## Task directions
Filter the data below for the string "bowl" and copy each matching line.

·····

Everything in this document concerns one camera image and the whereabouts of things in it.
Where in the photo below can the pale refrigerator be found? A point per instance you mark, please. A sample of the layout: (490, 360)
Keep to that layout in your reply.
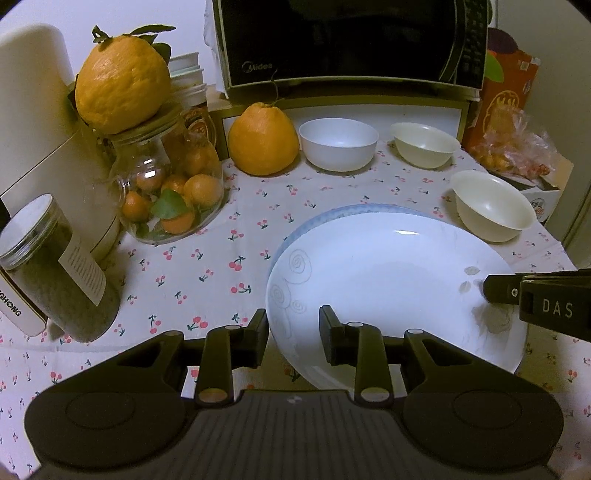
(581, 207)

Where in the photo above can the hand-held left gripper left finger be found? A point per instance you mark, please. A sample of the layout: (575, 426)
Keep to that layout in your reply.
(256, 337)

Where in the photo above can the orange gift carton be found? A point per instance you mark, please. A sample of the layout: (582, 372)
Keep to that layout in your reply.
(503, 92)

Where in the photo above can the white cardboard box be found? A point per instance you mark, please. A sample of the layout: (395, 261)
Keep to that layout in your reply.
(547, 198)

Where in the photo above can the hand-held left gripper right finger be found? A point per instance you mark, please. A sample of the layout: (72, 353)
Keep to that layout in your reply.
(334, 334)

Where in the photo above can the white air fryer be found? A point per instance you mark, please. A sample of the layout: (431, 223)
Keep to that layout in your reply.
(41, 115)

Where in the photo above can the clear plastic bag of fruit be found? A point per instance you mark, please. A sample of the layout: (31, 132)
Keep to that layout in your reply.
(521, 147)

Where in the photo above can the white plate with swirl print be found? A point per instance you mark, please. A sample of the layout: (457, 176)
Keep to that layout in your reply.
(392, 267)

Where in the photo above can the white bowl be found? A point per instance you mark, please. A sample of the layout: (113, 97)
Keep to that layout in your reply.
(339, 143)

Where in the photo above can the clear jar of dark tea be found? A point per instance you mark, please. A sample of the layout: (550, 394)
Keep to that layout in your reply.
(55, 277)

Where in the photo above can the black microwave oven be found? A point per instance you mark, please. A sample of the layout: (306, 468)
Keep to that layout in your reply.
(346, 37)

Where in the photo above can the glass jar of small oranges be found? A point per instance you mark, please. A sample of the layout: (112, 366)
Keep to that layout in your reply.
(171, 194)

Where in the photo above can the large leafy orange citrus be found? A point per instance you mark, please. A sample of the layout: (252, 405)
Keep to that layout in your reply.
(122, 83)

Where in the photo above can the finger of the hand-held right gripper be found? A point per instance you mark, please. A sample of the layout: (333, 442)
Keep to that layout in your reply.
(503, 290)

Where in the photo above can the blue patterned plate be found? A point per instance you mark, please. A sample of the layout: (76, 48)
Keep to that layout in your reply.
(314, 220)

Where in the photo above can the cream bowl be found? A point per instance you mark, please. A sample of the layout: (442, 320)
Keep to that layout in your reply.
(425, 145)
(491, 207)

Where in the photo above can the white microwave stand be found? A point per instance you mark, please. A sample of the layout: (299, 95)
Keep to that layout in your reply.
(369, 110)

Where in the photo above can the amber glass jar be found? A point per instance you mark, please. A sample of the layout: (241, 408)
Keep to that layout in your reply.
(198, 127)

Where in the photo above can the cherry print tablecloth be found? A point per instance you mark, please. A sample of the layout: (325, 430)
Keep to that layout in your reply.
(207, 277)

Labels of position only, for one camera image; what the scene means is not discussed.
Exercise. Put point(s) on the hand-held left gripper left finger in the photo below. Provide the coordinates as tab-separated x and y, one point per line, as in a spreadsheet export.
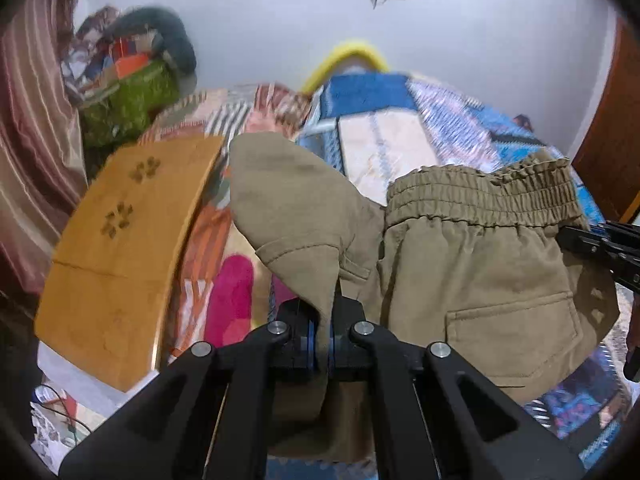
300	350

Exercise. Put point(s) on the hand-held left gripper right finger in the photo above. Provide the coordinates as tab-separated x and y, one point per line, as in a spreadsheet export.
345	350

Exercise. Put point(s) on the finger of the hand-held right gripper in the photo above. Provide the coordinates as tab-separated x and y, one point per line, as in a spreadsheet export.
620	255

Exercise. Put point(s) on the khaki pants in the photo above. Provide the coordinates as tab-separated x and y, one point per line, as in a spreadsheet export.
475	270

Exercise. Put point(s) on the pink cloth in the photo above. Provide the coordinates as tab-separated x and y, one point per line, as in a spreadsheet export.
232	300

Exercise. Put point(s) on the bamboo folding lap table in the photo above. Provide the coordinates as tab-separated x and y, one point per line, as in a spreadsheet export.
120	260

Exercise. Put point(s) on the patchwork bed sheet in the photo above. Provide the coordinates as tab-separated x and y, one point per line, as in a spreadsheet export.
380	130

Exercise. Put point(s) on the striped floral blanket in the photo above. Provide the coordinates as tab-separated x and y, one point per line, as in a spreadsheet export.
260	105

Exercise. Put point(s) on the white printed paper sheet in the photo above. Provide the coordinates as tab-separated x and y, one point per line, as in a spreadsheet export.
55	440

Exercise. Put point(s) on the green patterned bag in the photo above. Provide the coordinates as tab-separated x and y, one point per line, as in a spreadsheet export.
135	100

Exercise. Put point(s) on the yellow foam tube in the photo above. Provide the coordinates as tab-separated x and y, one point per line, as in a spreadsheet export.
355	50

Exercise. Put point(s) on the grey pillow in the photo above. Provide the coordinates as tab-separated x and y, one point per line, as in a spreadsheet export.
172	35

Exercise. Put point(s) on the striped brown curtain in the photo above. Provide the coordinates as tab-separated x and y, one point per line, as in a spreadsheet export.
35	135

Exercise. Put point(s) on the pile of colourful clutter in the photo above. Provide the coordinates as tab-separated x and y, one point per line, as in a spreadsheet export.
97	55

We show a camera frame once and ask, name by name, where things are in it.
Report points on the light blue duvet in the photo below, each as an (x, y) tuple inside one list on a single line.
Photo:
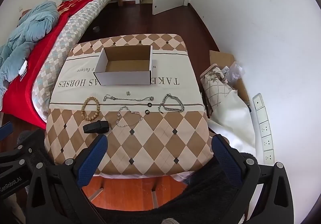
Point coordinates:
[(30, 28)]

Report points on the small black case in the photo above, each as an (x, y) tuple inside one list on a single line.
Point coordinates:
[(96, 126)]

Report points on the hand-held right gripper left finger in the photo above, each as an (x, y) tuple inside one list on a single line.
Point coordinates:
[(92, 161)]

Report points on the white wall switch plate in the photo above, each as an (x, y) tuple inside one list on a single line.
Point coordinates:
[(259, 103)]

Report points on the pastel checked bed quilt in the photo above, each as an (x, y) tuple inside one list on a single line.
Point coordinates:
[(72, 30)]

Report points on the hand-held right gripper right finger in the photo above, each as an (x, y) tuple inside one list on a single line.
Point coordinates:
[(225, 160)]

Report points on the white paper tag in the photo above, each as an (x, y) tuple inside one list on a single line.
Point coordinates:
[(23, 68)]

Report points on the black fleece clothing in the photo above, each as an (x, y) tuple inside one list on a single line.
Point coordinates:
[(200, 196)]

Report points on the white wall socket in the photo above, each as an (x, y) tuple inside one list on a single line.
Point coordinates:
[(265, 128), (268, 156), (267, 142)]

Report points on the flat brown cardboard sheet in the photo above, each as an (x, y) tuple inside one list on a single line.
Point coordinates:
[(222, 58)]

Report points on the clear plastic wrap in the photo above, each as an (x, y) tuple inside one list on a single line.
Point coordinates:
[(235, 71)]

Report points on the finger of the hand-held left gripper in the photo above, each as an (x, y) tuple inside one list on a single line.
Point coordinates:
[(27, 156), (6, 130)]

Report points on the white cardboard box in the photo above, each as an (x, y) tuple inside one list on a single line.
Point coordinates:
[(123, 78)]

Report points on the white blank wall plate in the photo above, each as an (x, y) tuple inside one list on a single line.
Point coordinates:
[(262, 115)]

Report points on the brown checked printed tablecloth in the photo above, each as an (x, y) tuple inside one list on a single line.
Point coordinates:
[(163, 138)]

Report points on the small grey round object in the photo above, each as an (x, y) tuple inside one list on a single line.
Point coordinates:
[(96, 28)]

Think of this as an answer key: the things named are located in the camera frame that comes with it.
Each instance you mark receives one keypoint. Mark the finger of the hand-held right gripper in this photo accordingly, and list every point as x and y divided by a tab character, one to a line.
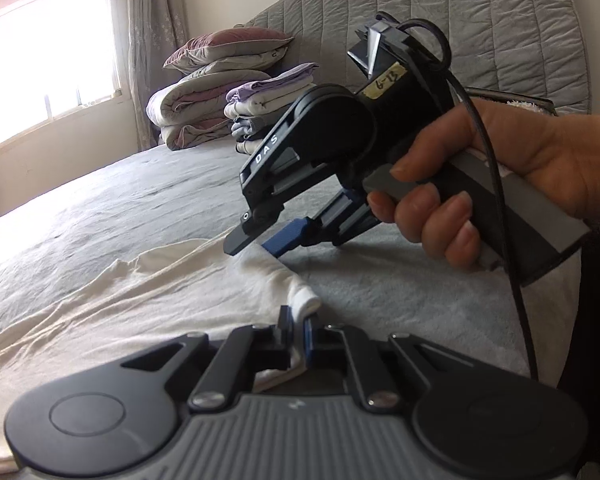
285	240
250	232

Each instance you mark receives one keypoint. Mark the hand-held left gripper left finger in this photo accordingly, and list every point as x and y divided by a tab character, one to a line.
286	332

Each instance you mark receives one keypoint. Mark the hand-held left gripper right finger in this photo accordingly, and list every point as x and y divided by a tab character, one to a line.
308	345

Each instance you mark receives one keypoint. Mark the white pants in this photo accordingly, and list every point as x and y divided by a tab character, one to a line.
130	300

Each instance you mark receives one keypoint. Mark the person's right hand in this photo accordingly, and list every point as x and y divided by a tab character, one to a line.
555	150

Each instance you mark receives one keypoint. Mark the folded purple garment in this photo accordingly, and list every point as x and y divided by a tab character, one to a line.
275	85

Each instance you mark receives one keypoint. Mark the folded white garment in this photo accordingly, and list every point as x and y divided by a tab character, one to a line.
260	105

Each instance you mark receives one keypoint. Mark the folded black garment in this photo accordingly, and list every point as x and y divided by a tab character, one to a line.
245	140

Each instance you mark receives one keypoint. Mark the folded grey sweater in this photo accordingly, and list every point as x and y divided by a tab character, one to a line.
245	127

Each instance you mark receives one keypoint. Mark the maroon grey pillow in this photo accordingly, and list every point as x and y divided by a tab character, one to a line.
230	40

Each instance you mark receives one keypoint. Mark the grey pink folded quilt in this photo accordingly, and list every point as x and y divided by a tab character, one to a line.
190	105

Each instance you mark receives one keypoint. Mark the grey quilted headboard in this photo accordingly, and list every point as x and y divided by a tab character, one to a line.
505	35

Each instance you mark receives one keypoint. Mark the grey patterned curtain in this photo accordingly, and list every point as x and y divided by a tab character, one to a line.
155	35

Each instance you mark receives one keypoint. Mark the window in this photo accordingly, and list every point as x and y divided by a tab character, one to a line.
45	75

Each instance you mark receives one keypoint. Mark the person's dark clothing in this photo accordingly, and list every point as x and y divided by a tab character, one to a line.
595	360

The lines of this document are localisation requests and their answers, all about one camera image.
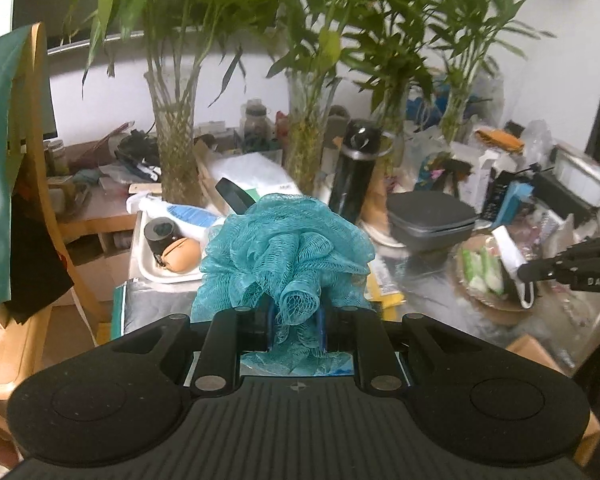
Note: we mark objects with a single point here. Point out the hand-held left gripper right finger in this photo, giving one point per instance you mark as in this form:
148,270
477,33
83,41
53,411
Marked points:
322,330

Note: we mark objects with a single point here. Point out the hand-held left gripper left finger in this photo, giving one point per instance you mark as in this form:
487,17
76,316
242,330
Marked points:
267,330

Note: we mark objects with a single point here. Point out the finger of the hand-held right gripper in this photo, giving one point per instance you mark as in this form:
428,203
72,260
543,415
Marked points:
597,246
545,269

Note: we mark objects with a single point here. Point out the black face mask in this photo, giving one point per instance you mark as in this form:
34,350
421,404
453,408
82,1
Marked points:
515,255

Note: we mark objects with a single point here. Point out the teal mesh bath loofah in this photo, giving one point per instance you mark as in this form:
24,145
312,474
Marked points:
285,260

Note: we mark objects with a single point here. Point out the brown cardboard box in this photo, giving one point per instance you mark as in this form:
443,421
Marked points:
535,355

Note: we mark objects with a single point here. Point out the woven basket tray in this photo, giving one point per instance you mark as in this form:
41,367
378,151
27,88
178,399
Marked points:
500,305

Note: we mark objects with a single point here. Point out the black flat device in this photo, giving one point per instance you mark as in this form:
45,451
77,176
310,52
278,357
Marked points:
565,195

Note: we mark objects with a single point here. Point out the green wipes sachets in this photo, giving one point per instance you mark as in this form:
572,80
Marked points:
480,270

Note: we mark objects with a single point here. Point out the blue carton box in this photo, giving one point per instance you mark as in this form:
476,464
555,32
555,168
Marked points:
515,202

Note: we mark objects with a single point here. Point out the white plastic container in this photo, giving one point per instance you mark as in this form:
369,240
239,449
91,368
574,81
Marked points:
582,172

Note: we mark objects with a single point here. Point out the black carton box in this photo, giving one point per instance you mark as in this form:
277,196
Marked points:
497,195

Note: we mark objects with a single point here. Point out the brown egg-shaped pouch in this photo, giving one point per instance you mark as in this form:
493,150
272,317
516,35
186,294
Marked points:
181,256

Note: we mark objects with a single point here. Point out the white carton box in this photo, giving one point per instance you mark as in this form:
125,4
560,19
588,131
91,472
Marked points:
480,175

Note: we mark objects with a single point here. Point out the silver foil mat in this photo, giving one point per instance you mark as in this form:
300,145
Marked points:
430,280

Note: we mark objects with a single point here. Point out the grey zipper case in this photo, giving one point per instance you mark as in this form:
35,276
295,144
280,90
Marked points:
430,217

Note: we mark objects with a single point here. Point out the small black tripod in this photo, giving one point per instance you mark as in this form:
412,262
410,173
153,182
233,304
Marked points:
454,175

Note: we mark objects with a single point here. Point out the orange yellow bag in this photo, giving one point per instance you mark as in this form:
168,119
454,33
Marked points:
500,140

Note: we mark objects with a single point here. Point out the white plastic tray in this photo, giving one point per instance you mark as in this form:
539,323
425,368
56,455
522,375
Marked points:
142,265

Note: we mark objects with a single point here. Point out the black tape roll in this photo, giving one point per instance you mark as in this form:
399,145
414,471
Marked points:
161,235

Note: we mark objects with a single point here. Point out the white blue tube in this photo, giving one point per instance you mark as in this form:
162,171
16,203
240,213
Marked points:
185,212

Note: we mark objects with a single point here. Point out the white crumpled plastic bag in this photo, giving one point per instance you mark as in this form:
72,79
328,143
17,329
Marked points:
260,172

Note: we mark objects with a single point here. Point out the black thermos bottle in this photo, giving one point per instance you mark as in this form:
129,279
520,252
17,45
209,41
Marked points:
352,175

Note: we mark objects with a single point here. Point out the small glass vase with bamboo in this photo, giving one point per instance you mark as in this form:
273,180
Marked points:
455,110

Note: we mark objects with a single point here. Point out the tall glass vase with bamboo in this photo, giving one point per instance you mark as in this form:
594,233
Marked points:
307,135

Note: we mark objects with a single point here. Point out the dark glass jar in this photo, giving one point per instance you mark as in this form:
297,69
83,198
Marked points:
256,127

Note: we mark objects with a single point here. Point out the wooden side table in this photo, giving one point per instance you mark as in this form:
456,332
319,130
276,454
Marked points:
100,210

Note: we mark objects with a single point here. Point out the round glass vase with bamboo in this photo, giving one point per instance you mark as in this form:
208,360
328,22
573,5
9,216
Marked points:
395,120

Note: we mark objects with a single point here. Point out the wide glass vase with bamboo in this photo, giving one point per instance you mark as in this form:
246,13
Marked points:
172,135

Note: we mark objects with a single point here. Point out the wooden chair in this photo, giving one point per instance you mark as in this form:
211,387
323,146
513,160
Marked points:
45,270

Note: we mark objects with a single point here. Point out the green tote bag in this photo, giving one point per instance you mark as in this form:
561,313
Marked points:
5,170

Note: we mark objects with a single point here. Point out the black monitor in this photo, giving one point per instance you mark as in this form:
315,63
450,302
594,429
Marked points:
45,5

·····

## Result for this task
Where in the photo above can the white bowl be found? A point per instance you mark, please. A sample of the layout: (113, 97)
Where in the photo above can the cream bowl be found? A point per instance you mark, please. A sample of the layout: (442, 320)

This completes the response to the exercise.